→ Brief
This exercise calls for the line with "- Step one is", the line with "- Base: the", and all lines between them in the material below, output exactly and with no other lines.

→ Input data
▶

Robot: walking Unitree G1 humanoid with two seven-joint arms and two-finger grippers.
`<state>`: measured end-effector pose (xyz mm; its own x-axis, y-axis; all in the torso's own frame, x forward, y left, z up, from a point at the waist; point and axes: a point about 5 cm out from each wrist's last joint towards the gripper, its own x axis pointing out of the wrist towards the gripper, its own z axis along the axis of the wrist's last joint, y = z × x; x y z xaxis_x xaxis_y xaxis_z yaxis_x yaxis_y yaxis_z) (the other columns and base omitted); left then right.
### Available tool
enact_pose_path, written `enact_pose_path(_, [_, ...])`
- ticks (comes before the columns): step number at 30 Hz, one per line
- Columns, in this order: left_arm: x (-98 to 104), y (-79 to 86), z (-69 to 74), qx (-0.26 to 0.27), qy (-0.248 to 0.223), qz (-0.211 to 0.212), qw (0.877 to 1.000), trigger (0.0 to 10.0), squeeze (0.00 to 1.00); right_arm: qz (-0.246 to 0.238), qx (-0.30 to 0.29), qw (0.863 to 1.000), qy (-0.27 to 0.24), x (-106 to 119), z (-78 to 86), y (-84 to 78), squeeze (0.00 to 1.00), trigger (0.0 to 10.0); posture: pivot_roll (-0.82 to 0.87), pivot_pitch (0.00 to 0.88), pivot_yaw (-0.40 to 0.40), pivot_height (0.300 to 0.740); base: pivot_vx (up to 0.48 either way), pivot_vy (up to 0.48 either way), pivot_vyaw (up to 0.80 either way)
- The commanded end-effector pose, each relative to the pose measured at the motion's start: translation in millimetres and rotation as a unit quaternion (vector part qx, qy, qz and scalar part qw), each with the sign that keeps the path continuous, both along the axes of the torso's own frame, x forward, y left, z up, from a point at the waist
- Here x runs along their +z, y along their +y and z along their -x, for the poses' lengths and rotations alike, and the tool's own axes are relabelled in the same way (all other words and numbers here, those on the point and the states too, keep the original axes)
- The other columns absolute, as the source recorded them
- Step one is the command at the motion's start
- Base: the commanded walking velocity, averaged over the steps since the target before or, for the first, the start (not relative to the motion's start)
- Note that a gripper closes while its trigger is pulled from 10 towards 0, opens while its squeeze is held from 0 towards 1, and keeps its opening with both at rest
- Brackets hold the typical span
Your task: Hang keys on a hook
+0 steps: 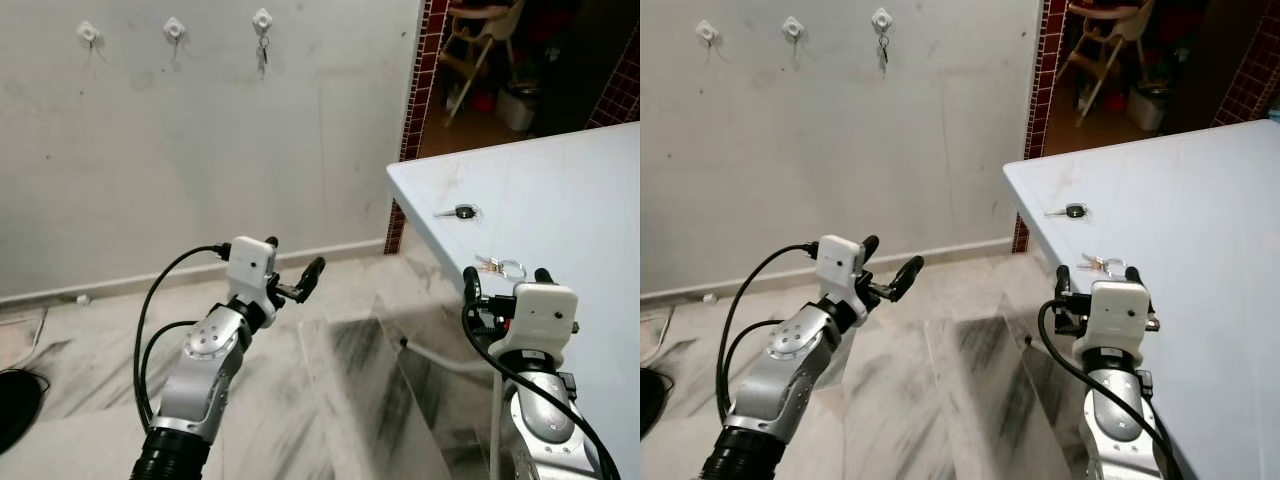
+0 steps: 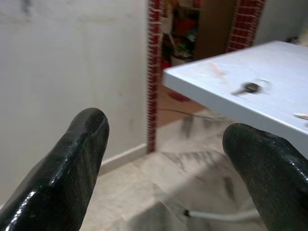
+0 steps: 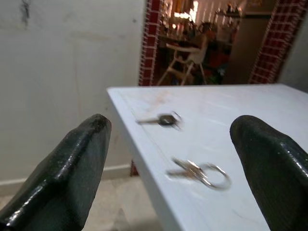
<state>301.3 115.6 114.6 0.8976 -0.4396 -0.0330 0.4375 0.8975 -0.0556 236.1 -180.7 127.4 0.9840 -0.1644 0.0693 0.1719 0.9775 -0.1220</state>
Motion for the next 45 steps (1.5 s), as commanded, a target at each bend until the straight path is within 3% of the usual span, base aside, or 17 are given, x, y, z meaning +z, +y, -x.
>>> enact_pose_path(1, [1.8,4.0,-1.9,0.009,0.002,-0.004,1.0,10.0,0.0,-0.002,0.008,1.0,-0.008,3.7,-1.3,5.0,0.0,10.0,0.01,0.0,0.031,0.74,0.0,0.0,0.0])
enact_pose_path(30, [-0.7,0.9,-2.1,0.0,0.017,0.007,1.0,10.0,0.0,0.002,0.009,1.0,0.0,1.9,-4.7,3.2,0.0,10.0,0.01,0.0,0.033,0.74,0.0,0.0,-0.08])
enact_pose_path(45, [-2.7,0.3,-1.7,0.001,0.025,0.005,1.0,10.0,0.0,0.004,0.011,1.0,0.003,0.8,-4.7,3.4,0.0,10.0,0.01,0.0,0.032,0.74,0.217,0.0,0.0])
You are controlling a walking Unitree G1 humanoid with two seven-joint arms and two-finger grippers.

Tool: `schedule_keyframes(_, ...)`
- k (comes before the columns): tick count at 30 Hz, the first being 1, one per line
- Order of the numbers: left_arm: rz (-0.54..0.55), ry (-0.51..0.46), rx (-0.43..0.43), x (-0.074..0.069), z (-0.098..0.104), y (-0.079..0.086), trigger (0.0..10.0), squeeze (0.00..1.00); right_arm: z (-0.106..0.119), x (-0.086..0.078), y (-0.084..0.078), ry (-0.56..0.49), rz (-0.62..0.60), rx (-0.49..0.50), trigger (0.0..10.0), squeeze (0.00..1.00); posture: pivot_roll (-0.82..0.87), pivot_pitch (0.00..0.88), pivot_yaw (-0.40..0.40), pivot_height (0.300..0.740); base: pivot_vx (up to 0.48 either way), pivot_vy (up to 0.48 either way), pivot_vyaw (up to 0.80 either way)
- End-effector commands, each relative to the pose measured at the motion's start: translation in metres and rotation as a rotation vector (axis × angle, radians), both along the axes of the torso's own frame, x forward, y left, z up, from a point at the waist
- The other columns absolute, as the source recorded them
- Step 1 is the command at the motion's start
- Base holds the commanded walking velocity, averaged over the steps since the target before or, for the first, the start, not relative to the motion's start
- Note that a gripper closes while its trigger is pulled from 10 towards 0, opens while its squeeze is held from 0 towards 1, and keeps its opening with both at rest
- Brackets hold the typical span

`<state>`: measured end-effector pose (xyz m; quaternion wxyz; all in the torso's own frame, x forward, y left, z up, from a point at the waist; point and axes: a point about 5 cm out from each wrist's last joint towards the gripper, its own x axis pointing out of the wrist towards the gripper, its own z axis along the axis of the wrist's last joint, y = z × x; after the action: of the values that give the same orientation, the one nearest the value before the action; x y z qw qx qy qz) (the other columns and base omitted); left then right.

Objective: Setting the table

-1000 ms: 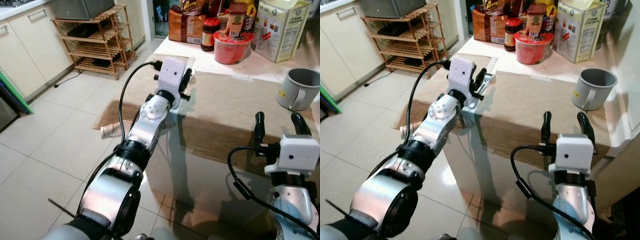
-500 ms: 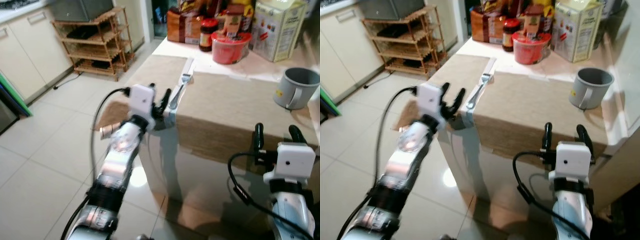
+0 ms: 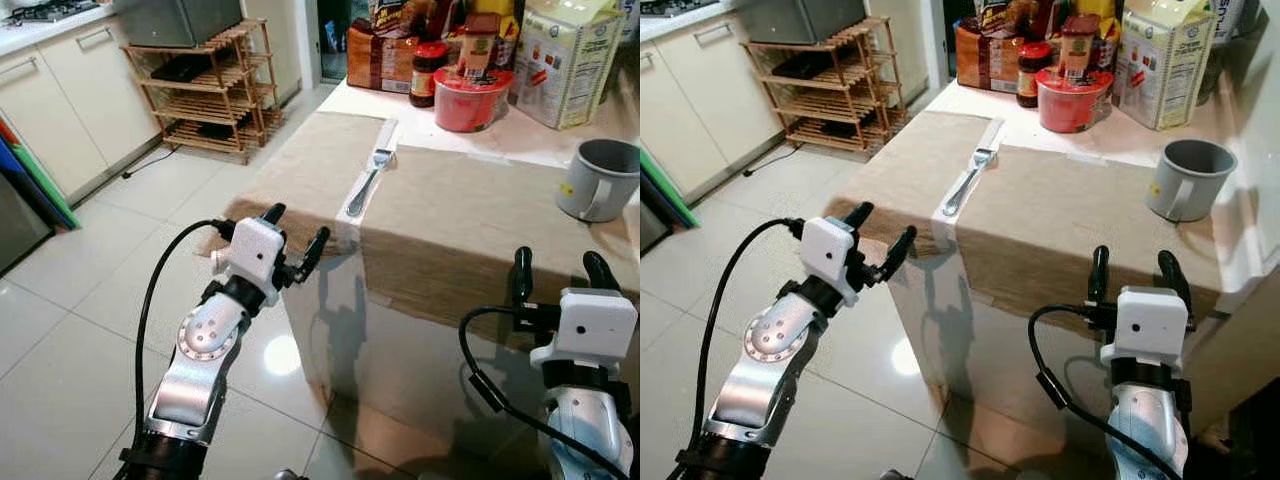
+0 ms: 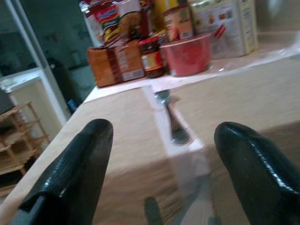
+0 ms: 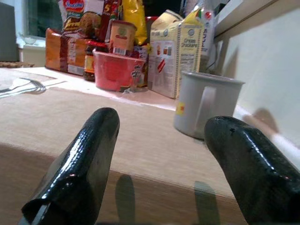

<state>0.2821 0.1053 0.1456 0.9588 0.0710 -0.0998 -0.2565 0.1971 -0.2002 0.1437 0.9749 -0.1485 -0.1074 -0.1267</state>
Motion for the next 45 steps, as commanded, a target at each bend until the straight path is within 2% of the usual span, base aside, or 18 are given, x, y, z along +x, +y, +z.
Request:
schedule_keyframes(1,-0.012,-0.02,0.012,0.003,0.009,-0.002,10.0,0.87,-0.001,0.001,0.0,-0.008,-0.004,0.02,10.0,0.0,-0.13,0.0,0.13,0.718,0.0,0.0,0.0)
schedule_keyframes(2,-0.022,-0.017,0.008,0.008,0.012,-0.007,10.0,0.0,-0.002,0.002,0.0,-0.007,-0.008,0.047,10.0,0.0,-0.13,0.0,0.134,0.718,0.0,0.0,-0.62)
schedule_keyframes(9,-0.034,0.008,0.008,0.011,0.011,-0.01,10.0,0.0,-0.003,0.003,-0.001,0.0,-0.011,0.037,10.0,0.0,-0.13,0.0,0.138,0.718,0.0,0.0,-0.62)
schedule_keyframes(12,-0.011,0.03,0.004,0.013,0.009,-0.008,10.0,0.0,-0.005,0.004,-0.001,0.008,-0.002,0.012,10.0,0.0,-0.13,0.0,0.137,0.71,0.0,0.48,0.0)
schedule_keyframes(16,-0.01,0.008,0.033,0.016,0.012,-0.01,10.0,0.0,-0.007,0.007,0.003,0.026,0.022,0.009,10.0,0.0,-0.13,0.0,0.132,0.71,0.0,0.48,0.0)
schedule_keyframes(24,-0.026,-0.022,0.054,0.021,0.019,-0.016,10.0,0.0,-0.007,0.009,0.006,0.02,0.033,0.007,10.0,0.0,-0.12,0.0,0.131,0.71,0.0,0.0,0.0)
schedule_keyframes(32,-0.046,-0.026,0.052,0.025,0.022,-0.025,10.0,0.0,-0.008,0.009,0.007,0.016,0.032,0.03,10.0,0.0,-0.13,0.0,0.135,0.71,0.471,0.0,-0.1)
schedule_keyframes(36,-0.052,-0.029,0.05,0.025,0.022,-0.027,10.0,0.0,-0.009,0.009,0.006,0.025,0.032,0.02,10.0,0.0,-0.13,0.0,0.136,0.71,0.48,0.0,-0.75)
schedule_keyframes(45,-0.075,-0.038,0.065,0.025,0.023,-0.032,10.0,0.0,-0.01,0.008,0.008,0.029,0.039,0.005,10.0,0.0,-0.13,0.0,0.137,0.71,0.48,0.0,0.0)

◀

→ Response to the exercise
- Step one is the command at the motion's start
- Base: the commanded walking velocity, averaged over the steps since the target before or, for the first, the start (not relative to the motion's start)

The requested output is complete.